• WHAT YOU WILL DO:
The copy must match the data word for word and contain no pictures.

• DATA:

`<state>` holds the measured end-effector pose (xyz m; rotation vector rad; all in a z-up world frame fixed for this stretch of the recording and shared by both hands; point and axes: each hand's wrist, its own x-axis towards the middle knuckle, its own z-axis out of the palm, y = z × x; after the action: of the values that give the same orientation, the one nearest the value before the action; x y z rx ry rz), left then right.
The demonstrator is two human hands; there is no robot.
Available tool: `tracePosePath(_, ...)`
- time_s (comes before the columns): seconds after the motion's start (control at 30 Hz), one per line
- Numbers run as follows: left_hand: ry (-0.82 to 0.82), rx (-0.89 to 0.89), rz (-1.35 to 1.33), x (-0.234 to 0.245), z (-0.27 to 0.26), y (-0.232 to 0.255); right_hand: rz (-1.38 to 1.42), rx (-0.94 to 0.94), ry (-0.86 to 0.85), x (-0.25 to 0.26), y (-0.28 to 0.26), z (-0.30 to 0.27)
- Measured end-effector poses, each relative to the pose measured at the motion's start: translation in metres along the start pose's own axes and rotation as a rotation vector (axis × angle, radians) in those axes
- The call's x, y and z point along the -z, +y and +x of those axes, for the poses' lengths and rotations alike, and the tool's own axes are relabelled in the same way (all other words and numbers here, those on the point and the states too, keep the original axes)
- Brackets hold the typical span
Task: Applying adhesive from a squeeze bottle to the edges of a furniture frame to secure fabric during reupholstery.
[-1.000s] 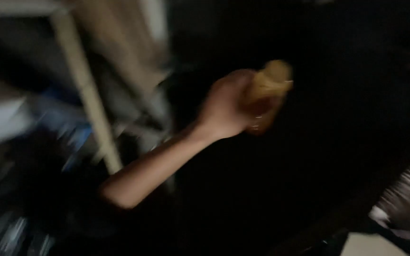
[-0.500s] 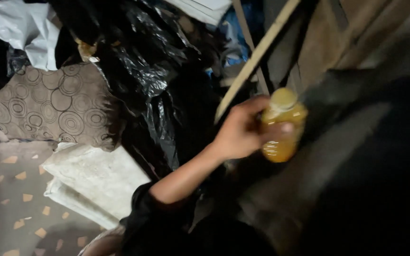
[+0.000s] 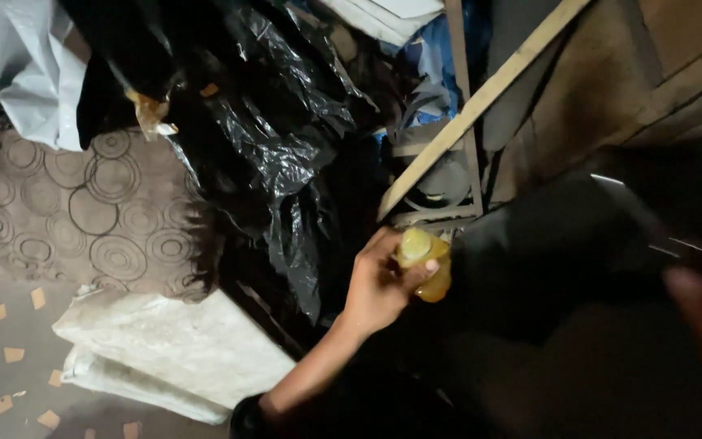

• RESULT:
`<state>` holds the measured end-effector pose (xyz m; rotation vector rad; all in a z-up world frame fixed for this stretch of the recording and shared by both hands; point and axes: each hand's wrist, its own x-axis towards the middle knuckle, its own z-axis out of the palm, y = z × x; after the action: of the values that give the same orientation, the one nearest the value before the action; x y z rx ry rz), left then right.
The demonstrator is two human hands; there is no robot.
Available tool: `tracePosePath(_, ...)`
- time_s (comes before the columns): seconds after the motion's start (control at 30 Hz), one per line
- Numbers run as follows: left_hand: ry (-0.82 to 0.82), rx (-0.89 to 0.89), rz (-1.35 to 1.33), x (-0.234 to 0.245), z (-0.27 to 0.26), y (-0.232 to 0.255); right_hand: rz (-1.38 to 1.42), rx (-0.94 to 0.94), ry (-0.86 to 0.85), x (-0.25 to 0.26), y (-0.28 to 0.26), z (-0.30 to 0.27)
- Measured end-effector poses, each relative to the pose measured at the motion's start: translation in metres along the start pose's own axes and rotation as a rotation vector (axis × angle, radians) in those axes
- The call's x, y and z point along the -z, +y and +x of those axes, for the poses' lengths and rotations alike, and the tool's own axes are relabelled in the same way (all other words and numbers here, those on the point and the states too, keep the original axes)
- Brackets hold the typical span
Task: Applying adhesive from a squeeze bottle to the edges of a furniture frame to secure fabric during reupholstery.
[-1.000s] 
[-0.500s] 
[+0.000s] 

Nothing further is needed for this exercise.